### Activity
Each line from the material with the word "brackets" in it must be copied.

● ● ● ● ●

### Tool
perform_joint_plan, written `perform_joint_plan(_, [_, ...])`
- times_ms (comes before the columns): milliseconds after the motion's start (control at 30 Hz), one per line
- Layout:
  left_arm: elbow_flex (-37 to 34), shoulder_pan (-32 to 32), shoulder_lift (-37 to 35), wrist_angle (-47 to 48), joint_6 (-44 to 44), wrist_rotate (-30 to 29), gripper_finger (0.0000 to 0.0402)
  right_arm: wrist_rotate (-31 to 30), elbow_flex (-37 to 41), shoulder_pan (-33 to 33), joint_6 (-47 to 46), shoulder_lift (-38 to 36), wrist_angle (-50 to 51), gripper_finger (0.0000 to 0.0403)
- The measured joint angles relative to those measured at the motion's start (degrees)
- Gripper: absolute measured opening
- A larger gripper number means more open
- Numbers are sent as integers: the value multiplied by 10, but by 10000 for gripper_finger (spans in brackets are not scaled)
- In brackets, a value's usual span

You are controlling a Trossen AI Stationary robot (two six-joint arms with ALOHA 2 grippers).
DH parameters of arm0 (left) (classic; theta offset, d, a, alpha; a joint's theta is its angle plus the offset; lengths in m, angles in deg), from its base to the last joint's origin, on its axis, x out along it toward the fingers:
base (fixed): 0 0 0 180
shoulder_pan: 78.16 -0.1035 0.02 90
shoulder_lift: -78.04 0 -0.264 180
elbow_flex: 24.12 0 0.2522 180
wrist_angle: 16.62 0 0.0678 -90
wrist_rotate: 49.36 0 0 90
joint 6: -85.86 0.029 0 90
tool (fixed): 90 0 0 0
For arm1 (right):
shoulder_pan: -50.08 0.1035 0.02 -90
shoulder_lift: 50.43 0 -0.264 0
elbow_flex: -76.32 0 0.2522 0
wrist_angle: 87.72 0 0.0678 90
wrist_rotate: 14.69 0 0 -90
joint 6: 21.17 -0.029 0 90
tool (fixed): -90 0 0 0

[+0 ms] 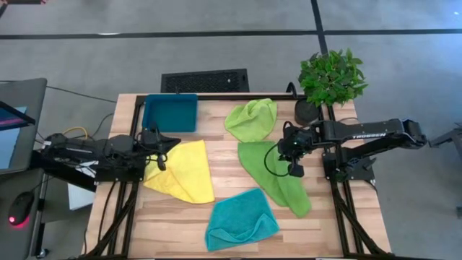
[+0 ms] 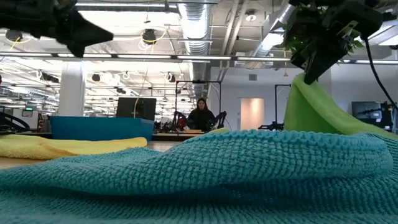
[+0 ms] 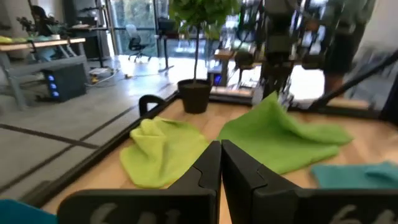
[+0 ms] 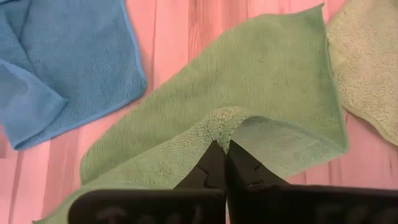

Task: Fold microfiber towels
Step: Fold the green towel

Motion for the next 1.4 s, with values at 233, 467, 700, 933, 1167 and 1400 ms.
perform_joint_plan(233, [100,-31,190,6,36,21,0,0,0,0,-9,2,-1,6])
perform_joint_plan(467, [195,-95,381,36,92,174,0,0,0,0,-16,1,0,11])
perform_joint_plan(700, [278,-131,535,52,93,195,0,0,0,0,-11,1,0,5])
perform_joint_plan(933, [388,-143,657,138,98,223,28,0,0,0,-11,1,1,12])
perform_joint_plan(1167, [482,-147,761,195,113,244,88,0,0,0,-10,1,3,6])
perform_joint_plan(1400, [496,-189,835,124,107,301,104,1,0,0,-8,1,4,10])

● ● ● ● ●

### Task response
- Numbers are sent as integers: the value multiplied by 10, but by 10000 for gripper_finger (spans in brackets are not scaled)
- In brackets, a value's usual span

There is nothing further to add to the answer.